* What is needed
Would you copy the records below, exactly and only from their first line through the line containing "<point>111,204</point>", without any pictures?

___ Given information ___

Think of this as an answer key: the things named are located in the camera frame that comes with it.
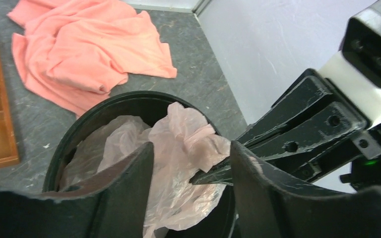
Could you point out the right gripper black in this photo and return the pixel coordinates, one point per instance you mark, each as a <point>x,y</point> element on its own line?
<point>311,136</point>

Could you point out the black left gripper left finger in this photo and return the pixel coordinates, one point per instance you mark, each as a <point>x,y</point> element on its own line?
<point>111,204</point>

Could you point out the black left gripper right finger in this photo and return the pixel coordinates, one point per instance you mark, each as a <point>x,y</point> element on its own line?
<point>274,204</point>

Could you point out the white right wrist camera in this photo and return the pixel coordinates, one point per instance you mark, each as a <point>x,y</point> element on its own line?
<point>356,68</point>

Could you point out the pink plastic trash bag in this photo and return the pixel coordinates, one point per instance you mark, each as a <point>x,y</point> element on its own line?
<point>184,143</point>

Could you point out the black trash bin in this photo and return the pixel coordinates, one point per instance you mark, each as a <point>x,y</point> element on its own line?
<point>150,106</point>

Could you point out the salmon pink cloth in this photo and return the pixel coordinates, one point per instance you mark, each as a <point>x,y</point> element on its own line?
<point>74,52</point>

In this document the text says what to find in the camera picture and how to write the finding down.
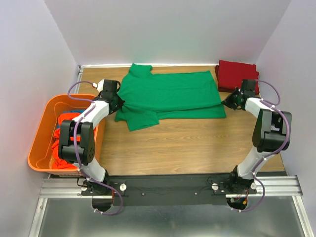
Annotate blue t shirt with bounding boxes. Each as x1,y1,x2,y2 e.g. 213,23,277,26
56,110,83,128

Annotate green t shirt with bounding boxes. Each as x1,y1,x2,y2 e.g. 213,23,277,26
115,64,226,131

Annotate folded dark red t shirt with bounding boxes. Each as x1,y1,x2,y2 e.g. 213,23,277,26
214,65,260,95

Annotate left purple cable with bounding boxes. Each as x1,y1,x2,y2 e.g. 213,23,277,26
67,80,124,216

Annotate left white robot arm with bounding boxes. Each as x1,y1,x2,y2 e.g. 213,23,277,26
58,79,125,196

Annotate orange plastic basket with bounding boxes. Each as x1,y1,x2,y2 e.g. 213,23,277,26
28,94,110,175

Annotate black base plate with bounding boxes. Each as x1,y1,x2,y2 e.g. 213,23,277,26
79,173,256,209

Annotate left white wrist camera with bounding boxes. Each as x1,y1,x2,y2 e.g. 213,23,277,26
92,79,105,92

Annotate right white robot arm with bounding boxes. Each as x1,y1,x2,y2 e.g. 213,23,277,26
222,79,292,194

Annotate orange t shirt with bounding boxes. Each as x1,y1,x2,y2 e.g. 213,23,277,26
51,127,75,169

___

* Task output
Think of this as an answer key: the things named are located in the camera frame that comes with it.
Could you point out the right gripper black in this photo and return the pixel coordinates, one point per instance you mark, each as a <point>x,y</point> element on its own line?
<point>311,136</point>

Could you point out the black left gripper left finger in this photo and return the pixel coordinates, one point per instance you mark, each as a <point>x,y</point> element on its own line?
<point>111,204</point>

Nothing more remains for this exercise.